Learning in public universities remains at a standstill as lecturers insist they will not return to classrooms until the government settles outstanding dues and engages in new negotiations.
The industrial action, now entering its fourth week, has left students frustrated and classes halted across the country.
Lecturers under the University Academic Staff Union (UASU) and Kenya University Staff Union (KUSU) staged a march outside the University of Nairobi on Wednesday, reiterating their demand for the full Sh7.9 billion owed under the 2017–2021 Collective Bargaining Agreement (CBA) and pressing for talks on the 2025–2029 CBA.
UASU National Chairperson Grace Nyongesa said the strike will continue until all issues are resolved.
“We are marching for victory today on the issues we are fighting for. On the 2017–2021 CBA, our demand is clear: we want the full Sh7.9 billion implemented, and we will negotiate for that CBA in total. Four years down the line, its value has already depreciated,” she said.
She criticised the government for ignoring lecturers’ concerns and called for better treatment of teaching staff.
“We are heavily taxed, yet the system isn’t working, pension schemes are collapsing, and we are demanding dignity in our profession. We will not return to work until even the new 2025–2029 CBA is discussed and agreed upon,” Nyongesa added.
UASU Secretary General Constantine Wesonga confirmed that the unions were invited to a payroll audit meeting in Machakos on Thursday regarding arrears from the 2017–2021 CBA.
However, he dismissed the exercise as unnecessary, insisting the union already has verified figures.

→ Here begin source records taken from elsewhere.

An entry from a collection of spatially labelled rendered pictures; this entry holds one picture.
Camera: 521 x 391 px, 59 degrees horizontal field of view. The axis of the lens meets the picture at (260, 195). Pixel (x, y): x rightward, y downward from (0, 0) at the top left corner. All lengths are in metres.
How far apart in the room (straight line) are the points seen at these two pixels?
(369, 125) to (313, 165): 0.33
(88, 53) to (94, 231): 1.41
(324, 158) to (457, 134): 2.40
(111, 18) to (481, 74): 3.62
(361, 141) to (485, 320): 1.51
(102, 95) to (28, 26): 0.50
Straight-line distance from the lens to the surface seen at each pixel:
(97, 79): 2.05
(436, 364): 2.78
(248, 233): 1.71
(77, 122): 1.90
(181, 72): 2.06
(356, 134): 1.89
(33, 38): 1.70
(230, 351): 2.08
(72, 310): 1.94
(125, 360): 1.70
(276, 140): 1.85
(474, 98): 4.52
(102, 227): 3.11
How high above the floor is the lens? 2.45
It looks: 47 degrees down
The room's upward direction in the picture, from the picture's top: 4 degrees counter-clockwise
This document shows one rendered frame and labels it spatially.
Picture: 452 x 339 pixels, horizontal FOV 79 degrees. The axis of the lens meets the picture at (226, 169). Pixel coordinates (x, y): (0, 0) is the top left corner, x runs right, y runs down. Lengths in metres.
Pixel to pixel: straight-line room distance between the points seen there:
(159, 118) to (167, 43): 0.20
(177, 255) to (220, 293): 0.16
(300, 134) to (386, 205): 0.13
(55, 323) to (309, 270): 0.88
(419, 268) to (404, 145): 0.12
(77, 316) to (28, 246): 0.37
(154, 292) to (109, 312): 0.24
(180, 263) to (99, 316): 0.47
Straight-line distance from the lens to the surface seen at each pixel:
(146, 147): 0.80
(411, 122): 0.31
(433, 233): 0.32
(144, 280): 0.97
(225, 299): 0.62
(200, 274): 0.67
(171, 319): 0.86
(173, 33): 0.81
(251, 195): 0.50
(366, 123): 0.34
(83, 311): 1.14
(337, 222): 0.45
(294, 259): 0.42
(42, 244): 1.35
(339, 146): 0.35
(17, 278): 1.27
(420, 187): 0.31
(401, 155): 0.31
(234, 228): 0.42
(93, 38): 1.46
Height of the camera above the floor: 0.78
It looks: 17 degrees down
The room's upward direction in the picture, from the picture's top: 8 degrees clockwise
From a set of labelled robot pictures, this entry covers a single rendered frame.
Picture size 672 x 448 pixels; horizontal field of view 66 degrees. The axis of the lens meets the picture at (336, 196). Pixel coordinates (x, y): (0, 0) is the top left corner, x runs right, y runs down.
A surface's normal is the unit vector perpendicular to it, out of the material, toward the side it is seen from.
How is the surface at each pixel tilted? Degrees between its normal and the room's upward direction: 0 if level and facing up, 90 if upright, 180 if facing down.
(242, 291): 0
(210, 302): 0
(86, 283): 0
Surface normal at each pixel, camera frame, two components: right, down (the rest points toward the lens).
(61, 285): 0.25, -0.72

“The court ruled that the 2017-2021 CBA stands at Sh7.8 billion, and we will not allow the government to overturn that judgment through the back door. We already know what tomorrow’s outcome will be. We will table our audit, take tea and return, because this strike will not end until Sh7.1 billion hits our accounts,” Wesonga said.

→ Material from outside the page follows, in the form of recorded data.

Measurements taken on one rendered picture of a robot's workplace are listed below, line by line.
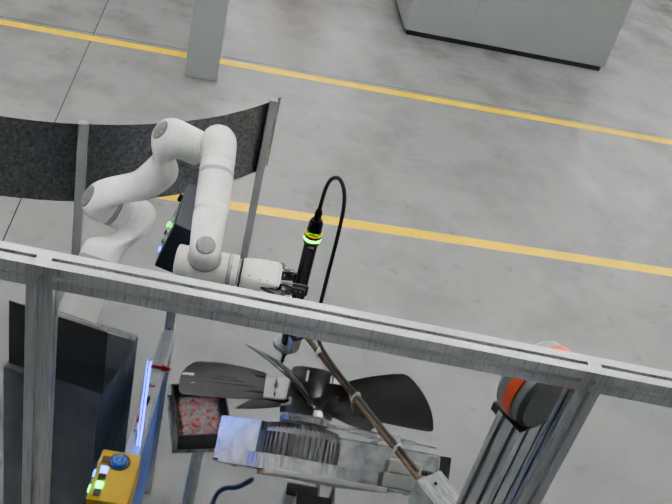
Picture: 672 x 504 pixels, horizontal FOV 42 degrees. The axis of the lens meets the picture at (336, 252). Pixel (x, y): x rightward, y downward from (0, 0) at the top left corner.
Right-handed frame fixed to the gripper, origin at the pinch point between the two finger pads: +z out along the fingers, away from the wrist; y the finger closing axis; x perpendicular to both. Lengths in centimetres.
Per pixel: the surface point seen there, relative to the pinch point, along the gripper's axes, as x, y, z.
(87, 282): 49, 74, -36
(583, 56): -144, -624, 258
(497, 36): -140, -617, 171
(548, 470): 27, 74, 43
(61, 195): -96, -158, -102
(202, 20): -110, -427, -79
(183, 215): -30, -63, -37
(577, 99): -156, -547, 242
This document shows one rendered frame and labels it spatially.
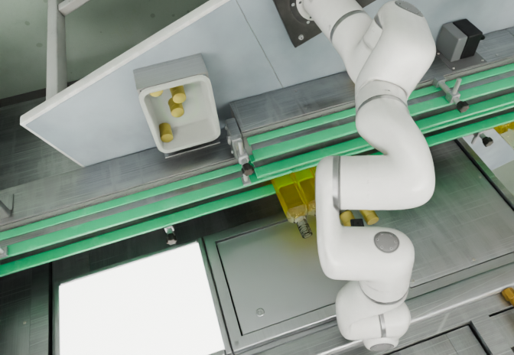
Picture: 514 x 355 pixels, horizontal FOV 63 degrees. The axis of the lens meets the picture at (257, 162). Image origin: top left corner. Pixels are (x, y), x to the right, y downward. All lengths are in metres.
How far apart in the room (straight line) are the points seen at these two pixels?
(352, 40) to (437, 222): 0.69
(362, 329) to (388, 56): 0.51
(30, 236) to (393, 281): 0.91
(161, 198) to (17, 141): 0.80
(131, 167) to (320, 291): 0.62
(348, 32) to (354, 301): 0.52
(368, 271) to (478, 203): 0.83
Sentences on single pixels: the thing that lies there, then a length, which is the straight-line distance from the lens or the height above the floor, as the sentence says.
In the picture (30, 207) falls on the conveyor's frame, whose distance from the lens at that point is 1.27.
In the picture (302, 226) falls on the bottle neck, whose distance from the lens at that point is 1.10.
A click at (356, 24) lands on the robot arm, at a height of 0.97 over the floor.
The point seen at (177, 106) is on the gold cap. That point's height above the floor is 0.81.
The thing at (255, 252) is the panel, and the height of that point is 1.08.
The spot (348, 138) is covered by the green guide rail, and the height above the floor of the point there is 0.93.
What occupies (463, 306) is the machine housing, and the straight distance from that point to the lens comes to 1.26.
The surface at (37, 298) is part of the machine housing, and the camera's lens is 1.38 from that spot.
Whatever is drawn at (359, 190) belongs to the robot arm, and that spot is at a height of 1.33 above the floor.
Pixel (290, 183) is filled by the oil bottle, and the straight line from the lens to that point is 1.15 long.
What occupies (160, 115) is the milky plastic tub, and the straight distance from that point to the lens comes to 1.15.
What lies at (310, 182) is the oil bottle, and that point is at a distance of 1.15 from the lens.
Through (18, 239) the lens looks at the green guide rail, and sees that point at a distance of 1.26.
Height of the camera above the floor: 1.63
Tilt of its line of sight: 38 degrees down
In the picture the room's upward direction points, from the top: 158 degrees clockwise
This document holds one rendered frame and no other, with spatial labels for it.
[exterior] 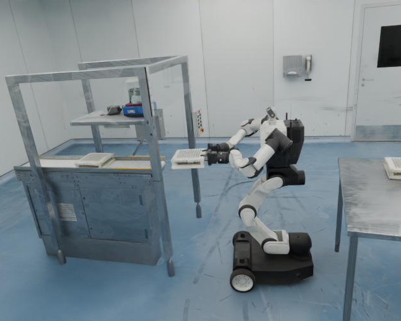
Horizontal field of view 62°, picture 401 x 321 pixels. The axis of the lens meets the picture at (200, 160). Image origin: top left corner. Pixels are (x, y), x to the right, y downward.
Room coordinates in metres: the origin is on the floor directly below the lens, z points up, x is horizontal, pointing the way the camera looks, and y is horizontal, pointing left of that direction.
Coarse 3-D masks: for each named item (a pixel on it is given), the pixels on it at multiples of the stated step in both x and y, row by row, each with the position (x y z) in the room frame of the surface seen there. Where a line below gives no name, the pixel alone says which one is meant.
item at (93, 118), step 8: (96, 112) 2.81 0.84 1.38; (104, 112) 2.78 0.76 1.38; (120, 112) 2.72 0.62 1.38; (80, 120) 2.54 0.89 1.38; (88, 120) 2.51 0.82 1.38; (96, 120) 2.49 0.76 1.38; (104, 120) 2.46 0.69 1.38; (112, 120) 2.44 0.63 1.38; (120, 120) 2.42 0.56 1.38; (128, 120) 2.39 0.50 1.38; (136, 120) 2.37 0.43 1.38
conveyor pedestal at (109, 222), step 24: (48, 192) 2.76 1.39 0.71; (72, 192) 2.69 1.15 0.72; (96, 192) 2.62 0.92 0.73; (120, 192) 2.56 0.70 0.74; (144, 192) 2.49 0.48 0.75; (72, 216) 2.70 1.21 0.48; (96, 216) 2.63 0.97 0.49; (120, 216) 2.57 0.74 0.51; (144, 216) 2.51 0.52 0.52; (48, 240) 2.81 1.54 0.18; (72, 240) 2.71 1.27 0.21; (96, 240) 2.64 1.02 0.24; (120, 240) 2.58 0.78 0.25; (144, 240) 2.51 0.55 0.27; (144, 264) 2.54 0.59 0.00
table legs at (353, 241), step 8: (336, 224) 2.49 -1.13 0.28; (336, 232) 2.47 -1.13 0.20; (336, 240) 2.47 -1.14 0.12; (352, 240) 1.51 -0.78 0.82; (336, 248) 2.47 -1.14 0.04; (352, 248) 1.51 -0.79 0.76; (352, 256) 1.51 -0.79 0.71; (352, 264) 1.51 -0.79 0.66; (352, 272) 1.51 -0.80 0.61; (352, 280) 1.51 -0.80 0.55; (352, 288) 1.50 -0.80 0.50; (344, 296) 1.54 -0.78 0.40; (352, 296) 1.50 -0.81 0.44; (344, 304) 1.52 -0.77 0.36; (344, 312) 1.51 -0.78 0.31; (344, 320) 1.51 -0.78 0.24
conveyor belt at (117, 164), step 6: (42, 162) 2.91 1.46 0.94; (48, 162) 2.90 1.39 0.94; (54, 162) 2.88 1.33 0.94; (60, 162) 2.87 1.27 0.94; (66, 162) 2.85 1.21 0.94; (72, 162) 2.84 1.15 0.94; (114, 162) 2.74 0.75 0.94; (120, 162) 2.72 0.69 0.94; (126, 162) 2.71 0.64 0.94; (132, 162) 2.70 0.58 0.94; (138, 162) 2.68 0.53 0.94; (144, 162) 2.67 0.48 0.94; (150, 162) 2.66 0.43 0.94; (162, 162) 2.64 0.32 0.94
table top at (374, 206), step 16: (352, 160) 2.44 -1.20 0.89; (368, 160) 2.41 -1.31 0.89; (352, 176) 2.15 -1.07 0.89; (368, 176) 2.13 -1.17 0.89; (384, 176) 2.10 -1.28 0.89; (352, 192) 1.92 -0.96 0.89; (368, 192) 1.90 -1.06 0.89; (384, 192) 1.88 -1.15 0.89; (400, 192) 1.86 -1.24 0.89; (352, 208) 1.72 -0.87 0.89; (368, 208) 1.71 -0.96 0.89; (384, 208) 1.69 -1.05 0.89; (400, 208) 1.67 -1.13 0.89; (352, 224) 1.56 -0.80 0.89; (368, 224) 1.54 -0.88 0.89; (384, 224) 1.53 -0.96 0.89; (400, 224) 1.52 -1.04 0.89; (400, 240) 1.42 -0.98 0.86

He rejected the government’s proposal of Sh3 billion for the 2025–2029 CBA, calling it “a joke of the highest order.” “They had committed to harmonise our allowances, but now they are suggesting a reduction instead. I want to tell the country that, unfortunately, we are headed for a long lecturers’ strike,” he added.

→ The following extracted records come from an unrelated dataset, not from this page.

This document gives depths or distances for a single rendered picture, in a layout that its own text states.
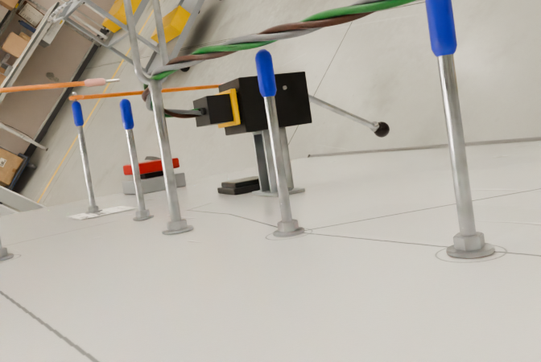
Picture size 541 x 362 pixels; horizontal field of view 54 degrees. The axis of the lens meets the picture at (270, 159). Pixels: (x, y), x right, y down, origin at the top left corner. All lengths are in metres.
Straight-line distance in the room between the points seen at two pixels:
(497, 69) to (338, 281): 1.85
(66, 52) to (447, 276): 8.52
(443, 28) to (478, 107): 1.76
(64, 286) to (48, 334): 0.06
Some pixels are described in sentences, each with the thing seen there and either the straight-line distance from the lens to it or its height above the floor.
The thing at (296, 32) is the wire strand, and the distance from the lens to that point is 0.22.
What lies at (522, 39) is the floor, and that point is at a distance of 2.04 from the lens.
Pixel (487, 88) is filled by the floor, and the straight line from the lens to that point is 1.97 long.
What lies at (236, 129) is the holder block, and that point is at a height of 1.15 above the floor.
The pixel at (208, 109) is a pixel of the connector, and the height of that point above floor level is 1.19.
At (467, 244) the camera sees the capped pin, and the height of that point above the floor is 1.18.
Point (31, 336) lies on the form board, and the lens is 0.18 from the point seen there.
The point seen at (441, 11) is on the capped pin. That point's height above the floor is 1.22.
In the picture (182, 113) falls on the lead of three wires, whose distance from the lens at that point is 0.38.
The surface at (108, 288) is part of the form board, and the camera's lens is 0.21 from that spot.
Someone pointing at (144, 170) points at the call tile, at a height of 1.12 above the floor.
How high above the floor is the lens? 1.32
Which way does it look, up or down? 30 degrees down
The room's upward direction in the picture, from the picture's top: 57 degrees counter-clockwise
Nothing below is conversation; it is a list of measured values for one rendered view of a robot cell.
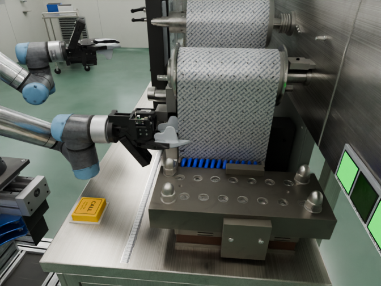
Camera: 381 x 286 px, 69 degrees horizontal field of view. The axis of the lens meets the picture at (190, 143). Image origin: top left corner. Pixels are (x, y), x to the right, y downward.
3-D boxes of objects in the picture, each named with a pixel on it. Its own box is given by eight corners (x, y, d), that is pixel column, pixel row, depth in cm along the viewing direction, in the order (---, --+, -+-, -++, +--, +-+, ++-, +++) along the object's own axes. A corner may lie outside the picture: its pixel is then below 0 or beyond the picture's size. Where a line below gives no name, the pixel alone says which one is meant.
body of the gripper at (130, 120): (152, 121, 67) (104, 118, 68) (154, 150, 71) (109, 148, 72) (157, 108, 73) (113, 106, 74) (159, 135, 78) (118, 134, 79)
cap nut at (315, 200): (301, 201, 62) (306, 185, 60) (318, 201, 62) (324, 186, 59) (306, 213, 59) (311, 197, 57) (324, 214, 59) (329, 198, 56)
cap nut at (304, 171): (292, 175, 70) (296, 160, 68) (307, 175, 70) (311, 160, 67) (295, 184, 67) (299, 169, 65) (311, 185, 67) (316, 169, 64)
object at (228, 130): (179, 159, 77) (177, 98, 68) (263, 164, 76) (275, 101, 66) (178, 160, 77) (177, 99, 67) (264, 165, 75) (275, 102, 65)
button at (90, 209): (83, 202, 80) (81, 196, 79) (106, 204, 79) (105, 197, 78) (72, 221, 74) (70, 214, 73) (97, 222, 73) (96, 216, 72)
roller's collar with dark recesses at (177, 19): (171, 30, 92) (170, 9, 88) (189, 31, 91) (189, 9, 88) (168, 34, 86) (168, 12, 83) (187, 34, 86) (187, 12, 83)
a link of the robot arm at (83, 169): (90, 158, 89) (83, 128, 84) (106, 174, 82) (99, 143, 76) (66, 168, 85) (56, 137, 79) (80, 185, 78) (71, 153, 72)
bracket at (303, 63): (284, 63, 69) (286, 55, 68) (308, 63, 69) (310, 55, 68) (289, 69, 65) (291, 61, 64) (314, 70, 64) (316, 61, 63)
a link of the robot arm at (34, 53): (24, 63, 106) (16, 40, 101) (54, 61, 109) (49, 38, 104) (19, 69, 100) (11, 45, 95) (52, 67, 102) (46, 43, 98)

KUSU Secretary General Charles Mukhwaya criticised Education Cabinet Secretary Julius Ogamba for mishandling negotiations and ignoring court rulings.
“CS Ogamba was not in office when this CBA was being discussed; he does not understand the origin of this crisis, yet he has been quick to dismiss what we are telling the public. The Sh7.9 billion is non-negotiable. Ogamba has no power to revise a court order,” he said.
He dismissed the Machakos payroll audit as “a PR exercise” and announced plans to take the matter to key government offices. “We will not reopen any audit or discuss any report. Today, we want to go to the Ministry of Education, Parliament, and the Treasury to remind them that the CBA is our business,” Mukhwaya said.
The ongoing strike has halted all activities in public universities, with lecturers demanding payment of Sh7.9 billion from the 2017–2021 CBA and negotiations for the 2025–2029 agreement.
The disruption echoes last year’s extended strike, which delayed the academic calendar into early 2025. Some students have warned they may join the strike if the government does not act.
The unions have also criticised the Salaries and Remuneration Commission (SRC) for overstepping its advisory role and complicating negotiations. Wesonga said SRC’s actions made it difficult for lecturers to engage effectively with their employer.
“As per labour conventions, we are supposed to negotiate with our employer. However, SRC is supposed to give its advisory, but the way they are giving that advisory, it seems they do not allow workers to negotiate with their employer,” Wesonga said.
He further criticised SRC’s limit of Sh3 billion over four years, questioning how it could fairly cover all three unions.
Union leaders also cited other issues, including delayed statutory deductions, lack of medical coverage, and failing pension schemes, which have worsened lecturers’ welfare.
Officials appealed to students to remain patient during the ongoing strike. “We want to plead with our students to bear with us so that we can complete this matter once and for all. When we start learning next year, we do not want any other disruptions,” Wesonga said.
The unions announced plans to escalate the strike to individual university chapters across the country. Last week, CS Julius Ogamba said the government had formally engaged SRC to guide negotiations for the 2025–2029 CBA.
He noted that initial negotiations in September by the Inter-Public Universities Councils Consultative Forum (IPUCCF) had been missed by UASU.
“The government remains committed to dialogue and a fair resolution of the lecturers’ concerns,” Ogamba said during the launch of the National Examination and Assessment season.